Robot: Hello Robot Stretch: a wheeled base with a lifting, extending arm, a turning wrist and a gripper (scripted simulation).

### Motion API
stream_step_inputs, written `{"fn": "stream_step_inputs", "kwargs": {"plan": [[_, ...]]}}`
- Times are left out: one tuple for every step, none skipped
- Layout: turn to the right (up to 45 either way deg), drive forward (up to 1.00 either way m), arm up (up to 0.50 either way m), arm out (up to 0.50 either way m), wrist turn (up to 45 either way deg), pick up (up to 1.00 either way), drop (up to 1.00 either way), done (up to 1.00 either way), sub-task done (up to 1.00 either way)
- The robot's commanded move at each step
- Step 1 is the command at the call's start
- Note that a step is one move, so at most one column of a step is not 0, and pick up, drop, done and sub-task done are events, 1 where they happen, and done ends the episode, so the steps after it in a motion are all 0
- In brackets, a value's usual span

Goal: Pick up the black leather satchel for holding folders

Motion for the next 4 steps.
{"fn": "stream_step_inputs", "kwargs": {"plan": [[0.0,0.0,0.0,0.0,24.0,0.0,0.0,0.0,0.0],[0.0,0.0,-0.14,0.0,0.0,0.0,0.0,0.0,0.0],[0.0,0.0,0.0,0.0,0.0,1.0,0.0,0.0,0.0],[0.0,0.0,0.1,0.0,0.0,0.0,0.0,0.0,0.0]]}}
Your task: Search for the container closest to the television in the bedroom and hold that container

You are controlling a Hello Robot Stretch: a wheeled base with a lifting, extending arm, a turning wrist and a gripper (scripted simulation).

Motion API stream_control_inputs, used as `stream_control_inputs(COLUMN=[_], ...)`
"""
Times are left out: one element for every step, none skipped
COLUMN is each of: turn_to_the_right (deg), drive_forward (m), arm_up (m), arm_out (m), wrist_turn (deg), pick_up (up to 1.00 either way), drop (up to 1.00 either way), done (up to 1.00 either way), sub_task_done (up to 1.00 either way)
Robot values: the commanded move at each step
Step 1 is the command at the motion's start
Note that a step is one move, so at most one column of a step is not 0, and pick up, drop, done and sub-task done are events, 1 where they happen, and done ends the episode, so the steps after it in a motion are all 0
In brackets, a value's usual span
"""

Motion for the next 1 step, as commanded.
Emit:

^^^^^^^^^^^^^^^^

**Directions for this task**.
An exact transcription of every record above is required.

**Solution**.
Robot: Hello Robot Stretch: a wheeled base with a lifting, extending arm, a turning wrist and a gripper (scripted simulation).

### Motion API
stream_step_inputs, written `{"fn": "stream_step_inputs", "kwargs": {"plan": [[_, ...]]}}`
- Times are left out: one tuple for every step, none skipped
- Layout: turn to the right (up to 45 either way deg), drive forward (up to 1.00 either way m), arm up (up to 0.50 either way m), arm out (up to 0.50 either way m), wrist turn (up to 45 either way deg), pick up (up to 1.00 either way), drop (up to 1.00 either way), done (up to 1.00 either way), sub-task done (up to 1.00 either way)
- The robot's commanded move at each step
- Step 1 is the command at the call's start
- Note that a step is one move, so at most one column of a step is not 0, and pick up, drop, done and sub-task done are events, 1 where they happen, and done ends the episode, so the steps after it in a motion are all 0
- In brackets, a value's usual span

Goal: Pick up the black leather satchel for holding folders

Motion for the next 4 steps.
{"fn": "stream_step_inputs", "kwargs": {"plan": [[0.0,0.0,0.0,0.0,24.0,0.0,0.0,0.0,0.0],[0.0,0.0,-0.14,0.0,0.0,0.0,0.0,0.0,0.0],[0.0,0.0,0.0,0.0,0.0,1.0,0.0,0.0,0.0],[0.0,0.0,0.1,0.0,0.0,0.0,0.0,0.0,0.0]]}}
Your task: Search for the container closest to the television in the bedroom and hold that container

You are controlling a Hello Robot Stretch: a wheeled base with a lifting, extending arm, a turning wrist and a gripper (scripted simulation).

Motion API stream_control_inputs, used as `stream_control_inputs(COLUMN=[_], ...)`
"""
Times are left out: one element for every step, none skipped
COLUMN is each of: turn_to_the_right (deg), drive_forward (m), arm_up (m), arm_out (m), wrist_turn (deg), pick_up (up to 1.00 either way), drop (up to 1.00 either way), done (up to 1.00 either way), sub_task_done (up to 1.00 either way)
Robot values: the commanded move at each step
Step 1 is the command at the motion's start
Note that a step is one move, so at most one column of a step is not 0, and pick up, drop, done and sub-task done are events, 1 where they happen, and done ends the episode, so the steps after it in a motion are all 0
In brackets, a value's usual span
"""

Motion for the next 1 step, as commanded.
Emit:

The work on the exercise is done.